York Cold War Bunker

I recently went on a trip around England with my boyfriend's parents, so I'm going to write a few posts about the things I was particularly impressed by on my way. Many of these things will be English Heritage locations. We bought membership cards that allow you to enter any of the 400 EH sites for free, and since my membership lasts a year I'll be visiting many more in the months to come. So far pretty much every EH site really impressed me - not only are the sites themselves interesting, but EH provide interesting and imaginative explanations and displays that really bring things to life. It's not often I feel that a history display has succeeded in being both entertaining and intellectually stimulating, but it seems that EH achieve this time and time again.

EH's most recently acquired site, at the same time their most historically recent site, is York's Cold War Bunker. This is one of those hidden gems that most people, tourists and locals alike, are completely unaware of. Nestled behind a posh housing estate, this hump of grass goes completely ignored by those who don't already know what it is. It cost EH £250,000 to preserve the site and make it safe for visitors, and apparently there was not much money left for pr activities.
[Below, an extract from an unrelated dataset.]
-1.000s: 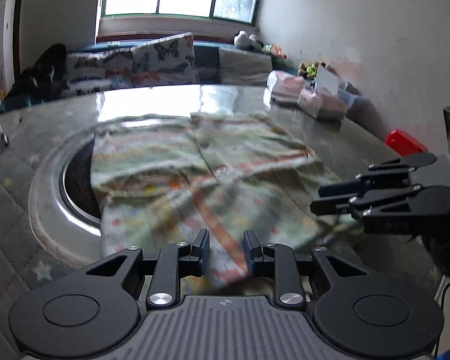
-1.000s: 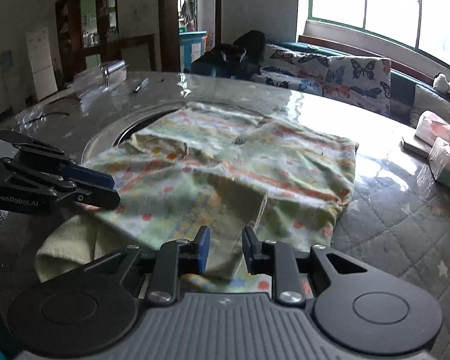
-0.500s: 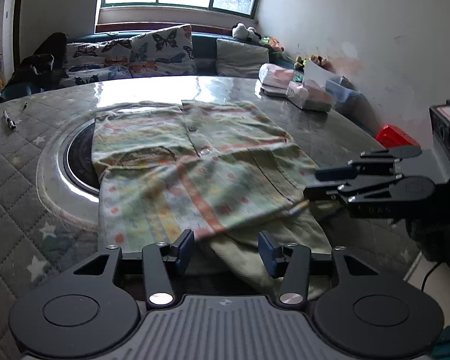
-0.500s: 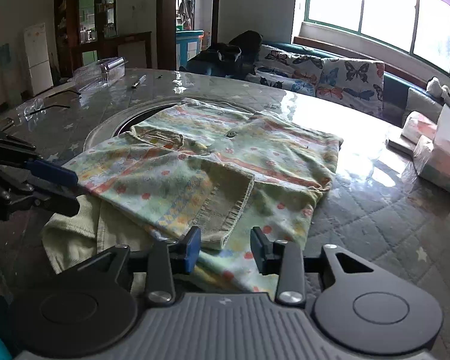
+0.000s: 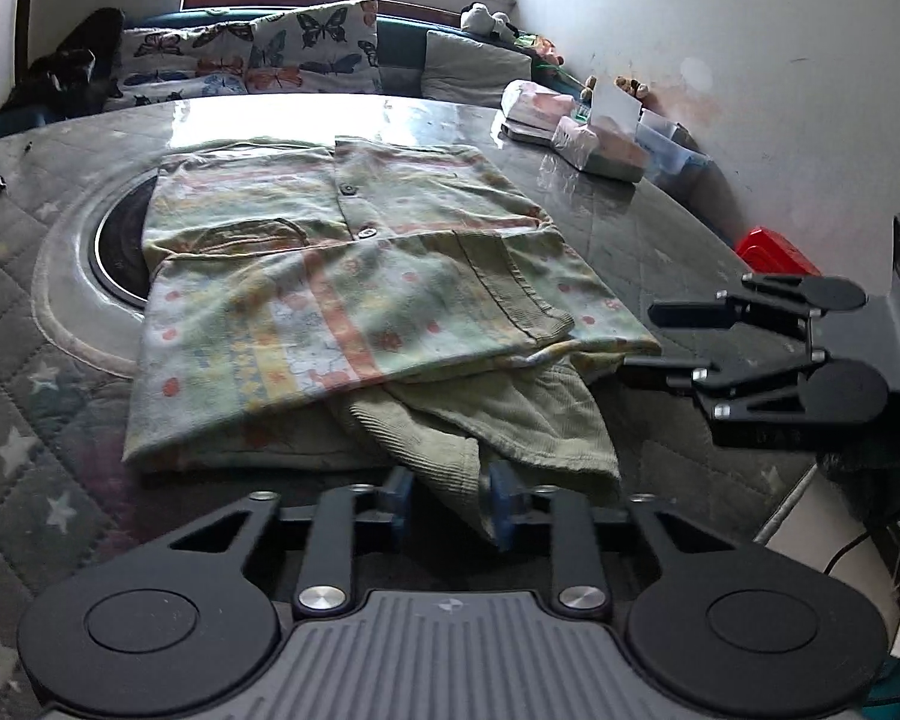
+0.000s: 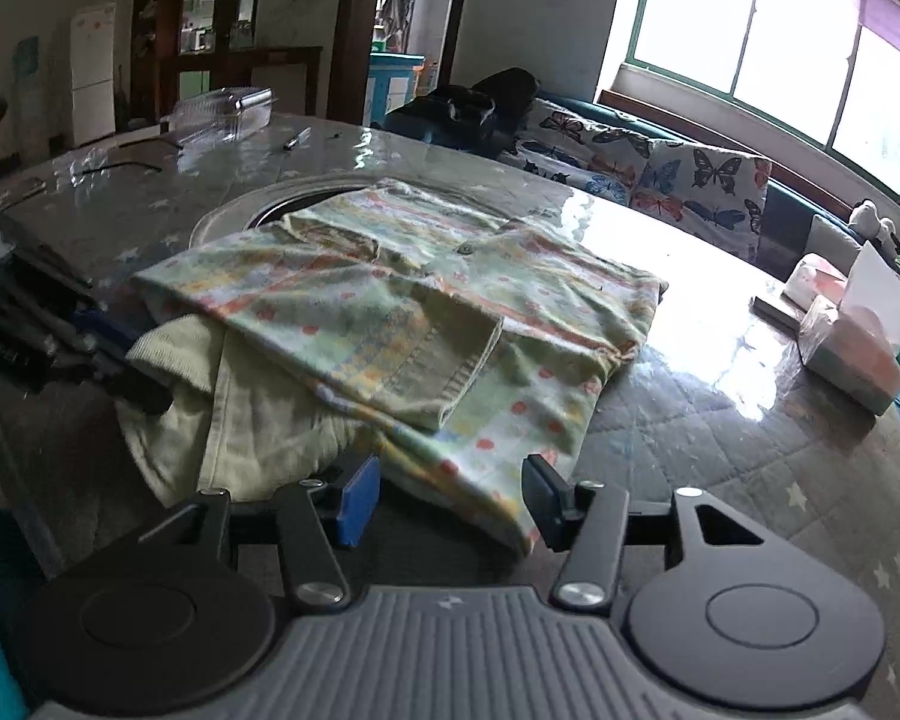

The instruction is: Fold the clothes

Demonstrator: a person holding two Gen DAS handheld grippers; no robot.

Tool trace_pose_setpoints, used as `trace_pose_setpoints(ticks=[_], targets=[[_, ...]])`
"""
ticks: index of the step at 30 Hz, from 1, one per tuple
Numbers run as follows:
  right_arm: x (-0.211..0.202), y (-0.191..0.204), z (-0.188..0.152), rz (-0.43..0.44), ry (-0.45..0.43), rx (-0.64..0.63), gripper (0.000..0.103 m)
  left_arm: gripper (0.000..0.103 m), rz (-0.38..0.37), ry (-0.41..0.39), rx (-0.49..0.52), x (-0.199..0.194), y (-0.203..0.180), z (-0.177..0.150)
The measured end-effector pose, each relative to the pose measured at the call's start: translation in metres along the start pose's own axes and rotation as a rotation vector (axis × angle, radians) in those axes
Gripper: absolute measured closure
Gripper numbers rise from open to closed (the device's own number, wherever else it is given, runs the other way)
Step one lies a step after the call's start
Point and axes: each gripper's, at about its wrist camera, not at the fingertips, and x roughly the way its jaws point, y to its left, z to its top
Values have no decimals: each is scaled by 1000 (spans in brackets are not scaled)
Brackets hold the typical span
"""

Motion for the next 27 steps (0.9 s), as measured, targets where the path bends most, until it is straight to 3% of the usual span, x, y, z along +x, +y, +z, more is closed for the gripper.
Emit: trace_pose_setpoints(ticks=[4,9,17,20,22,25,26,27], targets=[[0,8,-6,8,-2,-59,42,91,-15,-49,9,-10,0,14],[4,16,-2,47,-23,-119,41,92,-25,-98,1,-17,8,43],[24,35,14,89,-83,-213,40,92,-55,-106,-38,-12,22,73],[32,35,23,107,-96,-190,49,91,-66,-100,-39,-9,26,77],[39,29,32,136,-90,-126,67,91,-72,-94,-38,-8,28,77],[44,12,42,201,-64,1,81,89,-70,-100,-29,-13,32,71],[44,9,44,210,-60,29,82,82,-68,-105,-24,-16,33,67],[44,6,47,219,-59,50,84,67,-59,-112,-16,-20,35,62]])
The bunker was in use by the Royal Observer Corps (ROC) from the 1960s until the end of the cold war in 1991. The ROC was a civilian group set up originally in WWII as a nationwide network for spotting enemy planes. By the 1960s, planes were too quick to be spotted by the ROC, so they were assigned the task of recording and reporting nuclear bombs dropped on the UK. The technology in the bunker achieved few upgrades since the 1960s, so one interesting aspect of the tour is to see how people would be expected to work together as a team of 20 in a small office to triangulate the positions of bombs, calculate the distribution of radioactive material and report these positions to central authorities with barely any computer technology.

The bunker also has a more human interest to it. A video presentation, as well as the rooms of the bunker itself, calls on you to imagine how life would have been for ROC members working in the midst of a real nuclear crisis, should one have occurred. Upon hearing the sirens, most of the 120 ROC members local to the bunker would have left their families behind and run to the bunker in an effort to be one of the first 60 people to arrive. Only the first 60 ROC members at the gate were to be allowed in.

Once in, ROC members would try to cleanse themselves of radiation using an everyday bathroom sink. From then on they would be stuck inside the cramped underground rooms for up to 30 days, sleeping in noisy dorm rooms with bunk beds, eating ration packs in a tiny canteen and working long shifts in a tiny office. The information they received about the outside world would be censored by their officer. No family photographs were allowed on the premises. The air conditioner was only to be used in short bursts, as nobody knew how well or how long the filter would work against radiation, so the whole place would be incredibly stuffy. Every couple of hours somebody would have to go out and brave the potentially radioactive outside world in order to retrieve a pinhole camera from the roof that would record any further explosions. The tank containing clean water was the most vulnerable part of the structure in case of a nearby nuclear explosion, so radiation poisoning through water use was also a real possibility. The entrance doors were not blast proof, and it was simply hoped that the few walls standing between the office and the entrance would be enough to absorb a nuclear blast.

The bunker is a poignant reminder of how close we came to disaster, and a unique perspective on the fragility of the systems we had in place to cope with a nuclear attack. It's a unique attraction and definitely worth checking out, although it took a decent meal and a strong coffee to help up recover afterwards.